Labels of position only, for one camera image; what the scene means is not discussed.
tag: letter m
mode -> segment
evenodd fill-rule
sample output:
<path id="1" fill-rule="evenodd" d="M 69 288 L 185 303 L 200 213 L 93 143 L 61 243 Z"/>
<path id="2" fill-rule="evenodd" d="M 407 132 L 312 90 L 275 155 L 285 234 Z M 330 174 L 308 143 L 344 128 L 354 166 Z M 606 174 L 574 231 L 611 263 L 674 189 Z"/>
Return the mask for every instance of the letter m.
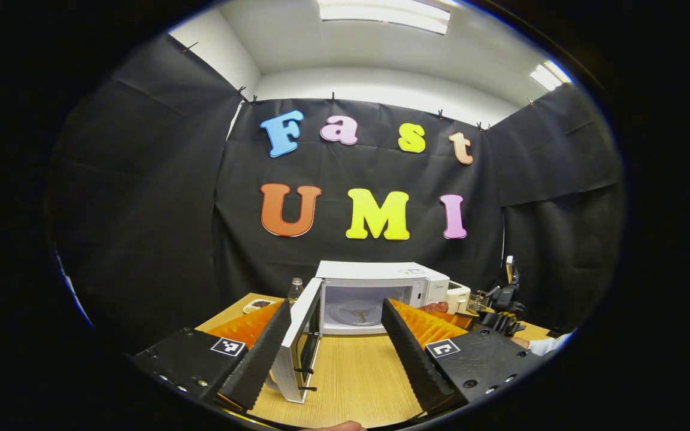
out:
<path id="1" fill-rule="evenodd" d="M 380 233 L 387 223 L 386 239 L 408 239 L 408 231 L 406 230 L 408 194 L 391 192 L 385 198 L 382 207 L 378 206 L 372 192 L 368 189 L 350 189 L 347 195 L 353 199 L 353 218 L 350 229 L 345 232 L 345 236 L 354 239 L 366 238 L 367 230 L 364 229 L 364 222 L 366 222 L 375 238 L 380 237 Z"/>

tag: white cloth
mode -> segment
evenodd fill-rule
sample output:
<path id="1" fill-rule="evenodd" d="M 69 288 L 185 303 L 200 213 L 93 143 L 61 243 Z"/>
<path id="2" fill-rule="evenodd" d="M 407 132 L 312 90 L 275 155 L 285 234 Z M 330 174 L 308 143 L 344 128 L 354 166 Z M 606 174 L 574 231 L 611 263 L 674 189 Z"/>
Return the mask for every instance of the white cloth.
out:
<path id="1" fill-rule="evenodd" d="M 559 349 L 572 335 L 573 331 L 570 333 L 565 333 L 564 335 L 561 335 L 558 338 L 547 338 L 546 340 L 529 341 L 528 349 L 531 350 L 533 354 L 542 356 L 555 349 Z"/>

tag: plate of food
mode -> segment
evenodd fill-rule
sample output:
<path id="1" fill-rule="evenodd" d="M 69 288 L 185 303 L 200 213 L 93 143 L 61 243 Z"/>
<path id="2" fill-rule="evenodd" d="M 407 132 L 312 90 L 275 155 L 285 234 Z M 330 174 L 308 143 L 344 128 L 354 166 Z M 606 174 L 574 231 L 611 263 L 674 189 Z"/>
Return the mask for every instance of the plate of food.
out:
<path id="1" fill-rule="evenodd" d="M 343 324 L 374 326 L 380 324 L 383 309 L 378 302 L 347 301 L 331 306 L 331 316 Z"/>
<path id="2" fill-rule="evenodd" d="M 252 311 L 259 310 L 260 308 L 263 308 L 263 306 L 268 306 L 276 302 L 277 301 L 271 301 L 269 299 L 255 299 L 254 301 L 247 303 L 242 311 L 244 311 L 244 314 L 252 313 Z"/>

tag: microwave
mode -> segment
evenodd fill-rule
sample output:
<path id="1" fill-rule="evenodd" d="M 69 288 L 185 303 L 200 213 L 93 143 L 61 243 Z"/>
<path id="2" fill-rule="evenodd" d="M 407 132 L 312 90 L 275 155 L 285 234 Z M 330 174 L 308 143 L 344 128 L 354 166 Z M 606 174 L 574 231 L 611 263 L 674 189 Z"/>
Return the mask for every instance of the microwave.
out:
<path id="1" fill-rule="evenodd" d="M 385 333 L 383 300 L 410 306 L 446 300 L 449 277 L 414 262 L 321 261 L 319 328 L 323 335 Z"/>
<path id="2" fill-rule="evenodd" d="M 323 335 L 385 333 L 383 301 L 411 306 L 446 301 L 449 277 L 413 262 L 321 261 L 291 306 L 291 325 L 266 385 L 287 401 L 305 403 Z"/>

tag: open microwave door
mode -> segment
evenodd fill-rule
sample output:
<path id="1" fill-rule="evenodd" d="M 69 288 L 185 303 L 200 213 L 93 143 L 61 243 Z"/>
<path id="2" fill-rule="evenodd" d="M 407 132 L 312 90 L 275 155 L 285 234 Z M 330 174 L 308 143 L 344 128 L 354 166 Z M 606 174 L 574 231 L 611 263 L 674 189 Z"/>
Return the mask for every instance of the open microwave door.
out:
<path id="1" fill-rule="evenodd" d="M 310 388 L 322 335 L 320 307 L 321 279 L 313 278 L 292 305 L 291 325 L 271 368 L 273 389 L 293 403 L 304 403 Z"/>

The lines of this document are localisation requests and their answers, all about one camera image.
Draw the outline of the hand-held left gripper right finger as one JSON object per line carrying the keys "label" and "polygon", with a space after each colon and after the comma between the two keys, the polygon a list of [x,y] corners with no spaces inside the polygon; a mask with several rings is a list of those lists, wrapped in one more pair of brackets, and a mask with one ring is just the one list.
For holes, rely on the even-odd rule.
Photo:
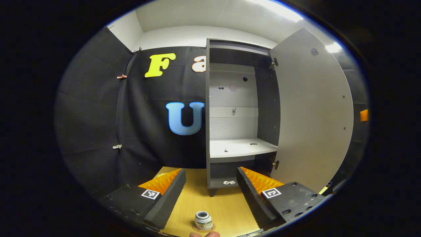
{"label": "hand-held left gripper right finger", "polygon": [[237,168],[236,182],[264,231],[294,221],[325,199],[298,182],[284,184],[244,167]]}

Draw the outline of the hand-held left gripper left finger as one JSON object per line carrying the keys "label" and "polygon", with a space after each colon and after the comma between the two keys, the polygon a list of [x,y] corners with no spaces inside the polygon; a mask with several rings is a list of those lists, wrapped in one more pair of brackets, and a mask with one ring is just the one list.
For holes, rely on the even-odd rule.
{"label": "hand-held left gripper left finger", "polygon": [[186,170],[177,169],[141,185],[126,184],[99,198],[99,203],[133,227],[165,228],[186,183]]}

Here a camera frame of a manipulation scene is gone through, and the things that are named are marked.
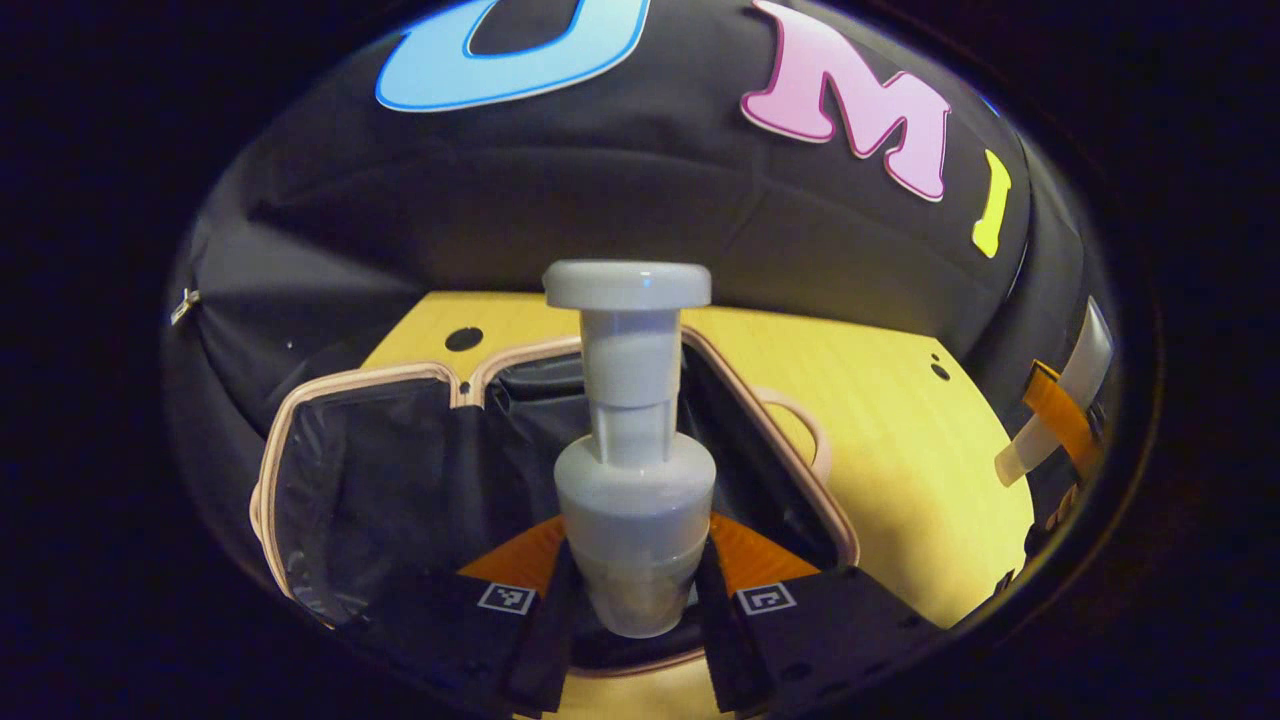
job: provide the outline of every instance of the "blue letter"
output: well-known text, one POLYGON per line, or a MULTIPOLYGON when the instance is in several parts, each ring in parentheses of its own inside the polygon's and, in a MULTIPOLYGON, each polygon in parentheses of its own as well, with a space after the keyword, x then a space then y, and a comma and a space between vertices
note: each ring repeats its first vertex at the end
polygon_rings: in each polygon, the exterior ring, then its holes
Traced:
POLYGON ((541 47, 475 55, 471 37, 498 0, 472 0, 408 28, 378 77, 378 101, 440 113, 550 92, 607 72, 640 41, 649 0, 579 0, 564 35, 541 47))

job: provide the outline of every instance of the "pink letter m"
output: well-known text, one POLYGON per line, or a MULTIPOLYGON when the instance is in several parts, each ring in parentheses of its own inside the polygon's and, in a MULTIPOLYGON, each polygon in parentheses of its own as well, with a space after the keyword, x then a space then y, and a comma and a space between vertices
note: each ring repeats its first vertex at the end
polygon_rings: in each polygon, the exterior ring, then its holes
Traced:
POLYGON ((906 72, 881 85, 858 50, 829 26, 767 0, 754 4, 778 23, 778 55, 768 90, 742 96, 746 118, 787 137, 827 142, 836 135, 822 110, 829 79, 854 155, 870 158, 902 123, 902 142, 884 152, 884 169, 920 197, 942 200, 951 105, 906 72))

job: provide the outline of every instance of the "white plastic part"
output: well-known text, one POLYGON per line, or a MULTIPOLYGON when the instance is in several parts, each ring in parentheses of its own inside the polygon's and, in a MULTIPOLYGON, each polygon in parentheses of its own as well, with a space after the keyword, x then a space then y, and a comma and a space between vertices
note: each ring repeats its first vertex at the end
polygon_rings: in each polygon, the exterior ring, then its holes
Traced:
POLYGON ((676 432, 680 310, 710 273, 675 263, 561 260, 547 302, 581 310, 591 434, 556 460, 570 550, 600 623, 627 638, 680 623, 710 527, 716 461, 676 432))
MULTIPOLYGON (((1088 307, 1084 313, 1084 327, 1075 341, 1071 356, 1066 360, 1066 368, 1057 379, 1057 384, 1071 396, 1082 409, 1093 404, 1093 398, 1102 387, 1107 368, 1111 365, 1114 343, 1111 329, 1107 328, 1102 311, 1097 302, 1089 297, 1088 307)), ((1044 427, 1039 418, 1032 418, 1018 430, 1005 450, 996 456, 996 477, 1001 484, 1009 487, 1018 478, 1032 471, 1043 462, 1050 454, 1057 450, 1057 437, 1044 427)))

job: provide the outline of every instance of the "black mesh lining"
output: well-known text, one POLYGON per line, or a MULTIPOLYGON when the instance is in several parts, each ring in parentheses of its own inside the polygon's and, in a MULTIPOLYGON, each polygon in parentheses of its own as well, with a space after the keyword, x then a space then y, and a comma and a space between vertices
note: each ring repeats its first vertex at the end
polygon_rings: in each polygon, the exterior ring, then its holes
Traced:
MULTIPOLYGON (((294 413, 280 461, 276 543, 294 596, 342 625, 397 571, 456 571, 559 512, 553 468, 590 432, 577 354, 507 368, 485 407, 449 410, 448 386, 410 380, 337 393, 294 413)), ((717 464, 714 509, 818 568, 837 548, 781 460, 710 365, 686 347, 678 429, 717 464)), ((618 669, 700 646, 696 605, 643 641, 584 612, 572 660, 618 669)))

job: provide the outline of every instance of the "pump top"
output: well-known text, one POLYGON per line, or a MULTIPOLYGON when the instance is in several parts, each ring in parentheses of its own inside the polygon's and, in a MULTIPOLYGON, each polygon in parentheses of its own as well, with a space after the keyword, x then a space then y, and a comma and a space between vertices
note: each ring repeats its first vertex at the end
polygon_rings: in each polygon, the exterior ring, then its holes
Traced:
POLYGON ((710 519, 716 462, 676 432, 680 310, 710 302, 700 265, 561 260, 547 302, 581 310, 591 434, 556 461, 570 548, 609 630, 673 628, 710 519))

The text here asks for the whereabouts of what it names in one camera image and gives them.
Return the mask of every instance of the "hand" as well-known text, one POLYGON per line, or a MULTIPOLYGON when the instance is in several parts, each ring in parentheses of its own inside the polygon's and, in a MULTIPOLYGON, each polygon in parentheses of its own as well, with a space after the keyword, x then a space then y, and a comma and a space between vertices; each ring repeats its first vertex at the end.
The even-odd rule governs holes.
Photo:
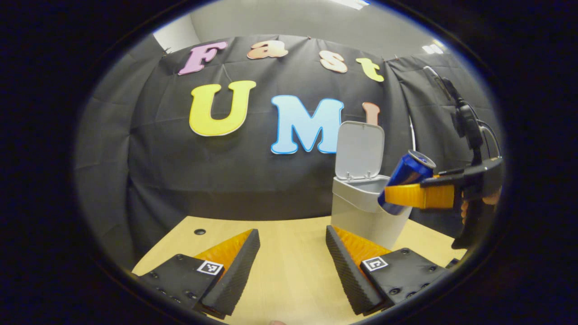
MULTIPOLYGON (((487 205, 496 205, 498 204, 498 201, 500 200, 500 194, 502 194, 502 188, 500 187, 498 191, 496 191, 496 193, 482 198, 481 200, 484 201, 485 204, 487 205)), ((466 224, 466 215, 468 214, 468 202, 464 201, 462 203, 462 223, 466 224)))

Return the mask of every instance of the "letter m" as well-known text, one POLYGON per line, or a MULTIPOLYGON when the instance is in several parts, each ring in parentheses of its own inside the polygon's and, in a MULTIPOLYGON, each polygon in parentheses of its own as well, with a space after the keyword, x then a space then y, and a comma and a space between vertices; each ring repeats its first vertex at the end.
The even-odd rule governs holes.
POLYGON ((301 141, 305 151, 313 149, 317 136, 323 130, 321 142, 317 149, 322 153, 337 151, 337 133, 341 125, 341 110, 343 103, 325 98, 319 102, 313 116, 310 116, 299 98, 291 95, 275 96, 271 103, 277 106, 279 124, 277 142, 271 146, 276 154, 295 153, 299 148, 293 141, 293 130, 301 141))

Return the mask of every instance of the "blue can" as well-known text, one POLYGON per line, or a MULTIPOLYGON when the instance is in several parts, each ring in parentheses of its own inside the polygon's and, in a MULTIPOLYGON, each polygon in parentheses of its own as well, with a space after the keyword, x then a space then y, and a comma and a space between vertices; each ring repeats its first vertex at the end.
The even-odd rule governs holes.
MULTIPOLYGON (((434 175, 435 163, 424 154, 409 150, 401 157, 397 167, 391 175, 387 186, 415 184, 434 175)), ((381 191, 377 203, 389 214, 399 215, 404 206, 386 202, 386 192, 381 191)))

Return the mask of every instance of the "wooden table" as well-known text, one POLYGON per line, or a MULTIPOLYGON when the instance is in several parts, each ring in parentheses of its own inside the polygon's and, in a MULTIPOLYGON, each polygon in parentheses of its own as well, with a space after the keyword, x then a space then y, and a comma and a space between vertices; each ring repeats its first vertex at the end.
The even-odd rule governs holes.
MULTIPOLYGON (((241 232, 259 230, 261 248, 247 286, 228 324, 351 324, 355 315, 325 245, 331 217, 282 221, 235 221, 186 217, 162 238, 132 270, 143 275, 176 254, 196 254, 241 232), (196 229, 204 235, 195 235, 196 229)), ((408 220, 392 250, 410 248, 446 266, 465 249, 453 250, 453 239, 408 220)))

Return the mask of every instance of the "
+++
■ TASK INSTRUCTIONS: Lines above that contain the string "scene" make up the answer.

■ EXERCISE ANSWER:
Labels of position only, for one camera image; what the scene means is not discussed.
Here a camera frame of a manipulation scene is gone through, and the things that are named are marked.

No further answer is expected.